(Data records)
┌────────
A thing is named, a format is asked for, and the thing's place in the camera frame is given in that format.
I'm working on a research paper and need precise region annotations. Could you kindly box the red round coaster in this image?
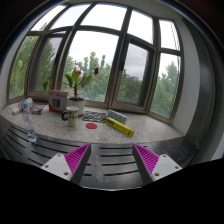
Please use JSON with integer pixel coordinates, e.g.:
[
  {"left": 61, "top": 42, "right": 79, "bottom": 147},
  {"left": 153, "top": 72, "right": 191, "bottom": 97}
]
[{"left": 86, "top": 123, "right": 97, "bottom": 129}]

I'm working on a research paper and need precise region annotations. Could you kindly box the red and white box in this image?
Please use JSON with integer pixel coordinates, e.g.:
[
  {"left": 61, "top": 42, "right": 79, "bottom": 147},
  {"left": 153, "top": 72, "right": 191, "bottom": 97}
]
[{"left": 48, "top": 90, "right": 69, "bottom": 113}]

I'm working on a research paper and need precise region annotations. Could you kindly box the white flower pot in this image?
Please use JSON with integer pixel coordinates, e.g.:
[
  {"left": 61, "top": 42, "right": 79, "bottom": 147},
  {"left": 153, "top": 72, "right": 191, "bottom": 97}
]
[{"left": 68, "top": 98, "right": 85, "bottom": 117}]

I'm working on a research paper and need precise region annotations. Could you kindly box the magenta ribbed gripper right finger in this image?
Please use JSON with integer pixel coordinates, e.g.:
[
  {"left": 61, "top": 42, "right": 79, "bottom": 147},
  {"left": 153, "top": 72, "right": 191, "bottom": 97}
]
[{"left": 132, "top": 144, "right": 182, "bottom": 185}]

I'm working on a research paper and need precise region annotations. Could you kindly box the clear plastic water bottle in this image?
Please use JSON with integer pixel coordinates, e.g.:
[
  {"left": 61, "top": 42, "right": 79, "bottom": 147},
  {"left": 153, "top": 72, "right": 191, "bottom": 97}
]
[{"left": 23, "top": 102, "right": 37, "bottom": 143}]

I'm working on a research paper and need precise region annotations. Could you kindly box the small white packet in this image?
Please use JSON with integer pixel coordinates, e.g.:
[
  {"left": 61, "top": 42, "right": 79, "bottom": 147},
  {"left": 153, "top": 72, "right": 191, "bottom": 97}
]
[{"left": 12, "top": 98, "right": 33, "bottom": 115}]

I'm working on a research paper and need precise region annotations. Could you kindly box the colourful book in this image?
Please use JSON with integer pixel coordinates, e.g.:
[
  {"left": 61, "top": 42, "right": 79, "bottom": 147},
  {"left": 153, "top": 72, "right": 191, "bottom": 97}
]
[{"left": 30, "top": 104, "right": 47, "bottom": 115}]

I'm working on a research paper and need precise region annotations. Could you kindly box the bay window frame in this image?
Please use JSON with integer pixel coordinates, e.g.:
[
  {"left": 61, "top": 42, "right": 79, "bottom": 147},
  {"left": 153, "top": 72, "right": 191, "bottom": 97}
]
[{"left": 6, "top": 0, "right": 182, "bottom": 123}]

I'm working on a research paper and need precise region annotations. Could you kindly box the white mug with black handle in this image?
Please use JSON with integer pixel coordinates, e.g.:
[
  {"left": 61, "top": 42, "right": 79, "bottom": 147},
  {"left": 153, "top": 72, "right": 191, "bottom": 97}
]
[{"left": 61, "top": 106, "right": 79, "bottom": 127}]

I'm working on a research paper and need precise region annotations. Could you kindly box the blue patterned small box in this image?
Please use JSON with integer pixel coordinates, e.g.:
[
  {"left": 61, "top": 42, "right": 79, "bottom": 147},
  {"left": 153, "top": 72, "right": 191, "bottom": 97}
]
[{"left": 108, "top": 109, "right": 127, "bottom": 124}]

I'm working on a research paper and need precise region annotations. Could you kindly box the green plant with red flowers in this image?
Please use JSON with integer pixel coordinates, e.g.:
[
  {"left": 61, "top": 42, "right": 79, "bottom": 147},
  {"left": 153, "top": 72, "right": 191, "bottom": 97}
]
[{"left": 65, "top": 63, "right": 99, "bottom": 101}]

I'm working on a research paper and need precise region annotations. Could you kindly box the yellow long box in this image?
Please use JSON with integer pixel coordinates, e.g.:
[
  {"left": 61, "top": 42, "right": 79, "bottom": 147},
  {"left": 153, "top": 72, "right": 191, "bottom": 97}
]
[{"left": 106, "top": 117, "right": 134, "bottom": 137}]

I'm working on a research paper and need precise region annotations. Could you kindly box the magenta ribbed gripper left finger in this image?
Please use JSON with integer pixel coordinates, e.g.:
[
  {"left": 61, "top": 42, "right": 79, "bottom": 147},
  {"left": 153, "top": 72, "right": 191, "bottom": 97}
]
└────────
** WHAT YOU ARE ASKED TO DO **
Which lines in the data hold the string "finger"? Copy each of them.

** PROBLEM SOLUTION **
I'm working on a research paper and need precise region annotations. Could you kindly box the magenta ribbed gripper right finger in this image?
I'm working on a research paper and need precise region annotations. Could you kindly box the magenta ribbed gripper left finger in this image?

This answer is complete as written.